Given data =
┌──
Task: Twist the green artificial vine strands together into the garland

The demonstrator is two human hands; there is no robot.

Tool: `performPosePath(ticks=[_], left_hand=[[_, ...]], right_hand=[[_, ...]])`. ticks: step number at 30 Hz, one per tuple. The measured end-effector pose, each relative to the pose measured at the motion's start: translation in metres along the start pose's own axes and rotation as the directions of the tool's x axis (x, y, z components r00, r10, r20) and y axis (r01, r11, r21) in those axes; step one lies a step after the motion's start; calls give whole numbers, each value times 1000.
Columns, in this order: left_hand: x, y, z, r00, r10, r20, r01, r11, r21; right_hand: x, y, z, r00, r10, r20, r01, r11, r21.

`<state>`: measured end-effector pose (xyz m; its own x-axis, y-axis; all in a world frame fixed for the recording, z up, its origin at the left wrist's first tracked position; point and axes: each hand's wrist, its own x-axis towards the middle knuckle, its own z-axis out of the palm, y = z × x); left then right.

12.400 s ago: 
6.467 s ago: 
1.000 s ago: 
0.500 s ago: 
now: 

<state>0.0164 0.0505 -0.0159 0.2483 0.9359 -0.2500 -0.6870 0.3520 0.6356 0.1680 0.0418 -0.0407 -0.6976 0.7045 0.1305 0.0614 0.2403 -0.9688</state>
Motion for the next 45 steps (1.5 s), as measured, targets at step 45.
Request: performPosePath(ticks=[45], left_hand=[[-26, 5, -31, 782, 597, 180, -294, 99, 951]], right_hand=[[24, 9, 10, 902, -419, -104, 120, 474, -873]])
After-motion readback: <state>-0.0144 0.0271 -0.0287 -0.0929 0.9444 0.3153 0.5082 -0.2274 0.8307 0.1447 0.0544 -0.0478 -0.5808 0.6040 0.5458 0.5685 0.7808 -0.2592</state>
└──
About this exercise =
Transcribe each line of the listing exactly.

Exercise result =
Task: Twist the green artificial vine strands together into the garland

The demonstrator is two human hands; there is no robot.

Tool: `performPosePath(ticks=[_], left_hand=[[_, ...]], right_hand=[[_, ...]])`. ticks: step number at 30 Hz, one per tuple. The measured end-effector pose, each relative to the pose measured at the motion's start: translation in metres along the start pose's own axes and rotation as the directions of the tool's x axis (x, y, z components r00, r10, r20) and y axis (r01, r11, r21) in those axes; step one lies a step after the motion's start; calls give whole numbers, each value times 1000.
Columns, in this order: left_hand: x, y, z, r00, r10, r20, r01, r11, r21; right_hand: x, y, z, r00, r10, r20, r01, r11, r21.

`<state>`: measured end-effector pose (xyz m; its own x-axis, y-axis; all in a world frame fixed for the recording, z up, its origin at the left wrist's first tracked position; point and axes: each hand's wrist, its own x-axis towards the middle knuckle, its own z-axis out of the palm, y = z × x); left then right.

12.400 s ago: 
6.467 s ago: 
1.000 s ago: 
0.500 s ago: 
now: 

<state>0.0164 0.0505 -0.0159 0.2483 0.9359 -0.2500 -0.6870 0.3520 0.6356 0.1680 0.0418 -0.0407 -0.6976 0.7045 0.1305 0.0614 0.2403 -0.9688</state>
Motion for the next 45 steps (1.5 s), as measured, targets at step 45.
Request: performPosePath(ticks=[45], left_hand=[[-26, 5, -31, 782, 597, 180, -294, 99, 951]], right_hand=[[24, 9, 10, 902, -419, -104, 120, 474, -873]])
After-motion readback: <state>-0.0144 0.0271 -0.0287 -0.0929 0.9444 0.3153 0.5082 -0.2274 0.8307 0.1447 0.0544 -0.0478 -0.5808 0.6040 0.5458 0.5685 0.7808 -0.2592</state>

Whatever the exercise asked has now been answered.